The most basic problem is that the economy has become thoroughly dominated by big monopoly corporations that have become so powerful that they squeeze out every last drop for themselves.
They operate for their own sectional benefit and not for the good of society. The emphasis is on investing where there is the highest short-term return, whether it harms the healthy operation of the overall economy or not. Hence an emphasis on buying and selling shares, regardless of how the investment is ultimately put to work, speculation on futures markets and real estate and the mining of resources, regardless of the longer-term economic and environmental consequences.
Let’s not forget the monumental scale of tax dodging and money transferring (laundering) that is going on. Money is used to buy political influence, creating an army of compliant politicians and functionaries.
There needs to be a conversation and action to take on this systemic problem. The proposal being put forward here is a call for a democratic economy. This means a titanic shift from the rule of individual greed, to joint effort through cooperation.

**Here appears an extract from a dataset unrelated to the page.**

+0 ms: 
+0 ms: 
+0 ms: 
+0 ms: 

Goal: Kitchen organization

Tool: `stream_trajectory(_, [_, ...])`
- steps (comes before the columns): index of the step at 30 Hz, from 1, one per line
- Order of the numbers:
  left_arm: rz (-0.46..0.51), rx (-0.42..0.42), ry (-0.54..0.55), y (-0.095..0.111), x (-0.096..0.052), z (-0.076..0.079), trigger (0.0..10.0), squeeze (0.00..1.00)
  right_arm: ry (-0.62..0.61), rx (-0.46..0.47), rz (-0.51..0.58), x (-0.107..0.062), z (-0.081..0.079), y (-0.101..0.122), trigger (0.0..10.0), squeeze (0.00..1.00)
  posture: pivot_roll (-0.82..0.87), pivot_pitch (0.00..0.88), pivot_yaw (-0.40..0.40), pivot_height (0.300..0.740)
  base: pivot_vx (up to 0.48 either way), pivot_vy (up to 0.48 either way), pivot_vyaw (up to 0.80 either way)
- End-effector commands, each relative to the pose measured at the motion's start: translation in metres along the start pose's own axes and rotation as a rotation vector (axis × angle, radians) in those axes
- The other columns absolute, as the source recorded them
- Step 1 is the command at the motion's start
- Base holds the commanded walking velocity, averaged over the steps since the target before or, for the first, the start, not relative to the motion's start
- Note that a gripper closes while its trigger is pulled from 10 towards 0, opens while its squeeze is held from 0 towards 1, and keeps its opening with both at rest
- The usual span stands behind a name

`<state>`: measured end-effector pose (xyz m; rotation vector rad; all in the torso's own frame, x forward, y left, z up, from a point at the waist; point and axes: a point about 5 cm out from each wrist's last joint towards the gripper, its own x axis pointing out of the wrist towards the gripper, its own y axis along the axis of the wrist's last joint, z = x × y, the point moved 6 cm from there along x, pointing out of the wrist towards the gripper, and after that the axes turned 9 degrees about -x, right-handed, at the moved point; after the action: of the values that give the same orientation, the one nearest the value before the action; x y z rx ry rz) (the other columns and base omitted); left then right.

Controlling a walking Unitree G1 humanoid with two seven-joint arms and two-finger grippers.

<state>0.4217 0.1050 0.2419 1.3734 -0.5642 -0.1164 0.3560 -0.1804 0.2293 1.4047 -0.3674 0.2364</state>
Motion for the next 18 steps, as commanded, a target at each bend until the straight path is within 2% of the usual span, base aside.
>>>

Everyone should make a contribution and each should be rewarded fairly.
What specific changes would contribute to this?
- The workplace needs to be made democratic so that those who do the work have a decisive voice and are rewarded for their effort fairly.
- Every citizen should contribute and pay taxes that are appropriate to their capacity.
- A program to create genuine jobs is needed and those dependent on Centrelink payments should no longer be treated as third class and provided an income that is adequate to achieve a reasonable standard of living. The current punitive system should be abandoned.Government must intervene as an economic player providing goods and services as is appropriate; provide transparency and democratic management, under the supervision of its clients. Cooperative projects should be supported, and where it is appropriate to do so, enterprise should be nationalised.
- Establish trade relations with the rest of the world that are fair and mutually beneficial for the peoples off the countries concerned.